EDIT: adding the example data as a dataframe
merged_csv = data.frame(
"date" = c("17/08/2018", "17/08/2018" , "18/08/2018", "18/08/2018", "18/08/2018", "18/08/2018", "18/08/2018"),
"time" = c("23:40:00", "23:56:00", "00:33:00", "04:02:00", "08:03:00", "12:25:00", "22:30:00")
)
merged_csv$date = as.Date(merged_csv$date, format = "%d/%m/%Y")
merged_csv$time = lubridate::hms(merged_csv$time) #
Upvotes: 0
Views: 331
Reputation: 389155
Here's one option :
library(dplyr)
library(lubridate)
df %>%
tidyr::unite(datetime, date, time, sep = ' ') %>%
arrange(datetime) %>%
mutate(datetime = dmy_hms(datetime),
hour = hour(datetime),
mins = minute(datetime),
shift = case_when(hour == 6 & mins >= 45 |
between(hour, 7, 17) |
hour == 18 & mins <= 45 ~ 'Day',
TRUE ~ 'Night'),
day = data.table::rleid(shift)) %>%
group_by(shift) %>%
transmute(datetime,
result = paste(shift, match(day, unique(day)))) %>%
ungroup() %>%
select(-shift)
# datetime result
# <dttm> <chr>
#1 2020-08-17 23:40:00 Night 1
#2 2018-08-17 23:56:00 Night 1
#3 2018-08-18 00:33:00 Night 1
#4 2018-08-18 04:02:00 Night 1
#5 2018-08-18 08:03:00 Day 1
#6 2018-08-18 12:25:00 Day 1
#7 2018-08-18 22:30:00 Night 2
Combine date
and time
column, change them to POSIXct
, extract hour
and mins
from it. Define 'day' and 'night' shifts based on required range of time and create an incremental sequence with match
and unique
.
data
df <- structure(list(date = c("17/08/2020", "17/08/2018", "18/08/2018",
"18/08/2018", "18/08/2018", "18/08/2018", "18/08/2018"), time = c("23:40:00",
"23:56:00", "00:33:00", "04:02:00", "08:03:00", "12:25:00", "22:30:00"

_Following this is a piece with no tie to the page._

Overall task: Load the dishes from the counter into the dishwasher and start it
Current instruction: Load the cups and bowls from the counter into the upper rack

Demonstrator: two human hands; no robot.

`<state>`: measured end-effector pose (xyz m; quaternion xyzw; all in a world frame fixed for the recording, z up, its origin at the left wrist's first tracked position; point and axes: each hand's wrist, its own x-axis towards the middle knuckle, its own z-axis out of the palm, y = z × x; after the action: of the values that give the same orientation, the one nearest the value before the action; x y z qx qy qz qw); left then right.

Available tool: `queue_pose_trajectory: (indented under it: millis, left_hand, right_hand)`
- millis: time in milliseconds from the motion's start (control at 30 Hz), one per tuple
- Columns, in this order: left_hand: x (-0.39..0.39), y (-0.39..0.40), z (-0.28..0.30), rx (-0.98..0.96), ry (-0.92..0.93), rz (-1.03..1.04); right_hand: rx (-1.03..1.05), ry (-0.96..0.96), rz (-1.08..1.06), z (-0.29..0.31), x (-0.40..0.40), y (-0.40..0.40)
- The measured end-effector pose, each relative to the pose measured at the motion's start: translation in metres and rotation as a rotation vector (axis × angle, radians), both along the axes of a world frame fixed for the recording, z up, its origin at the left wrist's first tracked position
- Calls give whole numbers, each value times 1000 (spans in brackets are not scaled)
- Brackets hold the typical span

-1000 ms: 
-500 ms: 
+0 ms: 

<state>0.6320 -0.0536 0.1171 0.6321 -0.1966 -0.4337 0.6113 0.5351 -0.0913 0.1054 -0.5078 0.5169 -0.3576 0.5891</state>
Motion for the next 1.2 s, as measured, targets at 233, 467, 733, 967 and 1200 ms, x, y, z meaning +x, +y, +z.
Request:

)), class = "data.frame", row.names = c(NA, -7L))
Upvotes: 0
Reputation: 160607
library(dplyr)
library(lubridate)
merged_csv %>%
mutate(
shift_i = findInterval(time, hms(c("00:00:00", "08:00:00", "18:30:00", "24:00:01"))),
shift = paste(if_else(shift_i == 2L, "Day", "Night"),
date - min(date) + (shift_i == 3L))
)
# date time shift_i shift
# 1 2018-08-17 23H 40M 0S 3 Night 1
# 2 2018-08-17 23H 56M 0S 3 Night 1
# 3 2018-08-18 33M 0S 1 Night 1
# 4 2018-08-18 4H 2M 0S 1 Night 1
# 5 2018-08-18 8H 3M 0S 2 Day 1
# 6 2018-08-18 12H 25M 0S 2 Day 1
# 7 2018-08-18 22H 30M 0S 3 Night 2
The point is to differentiate the "shifts" into not just day and night, but night-before-midnight and night-after-midnight.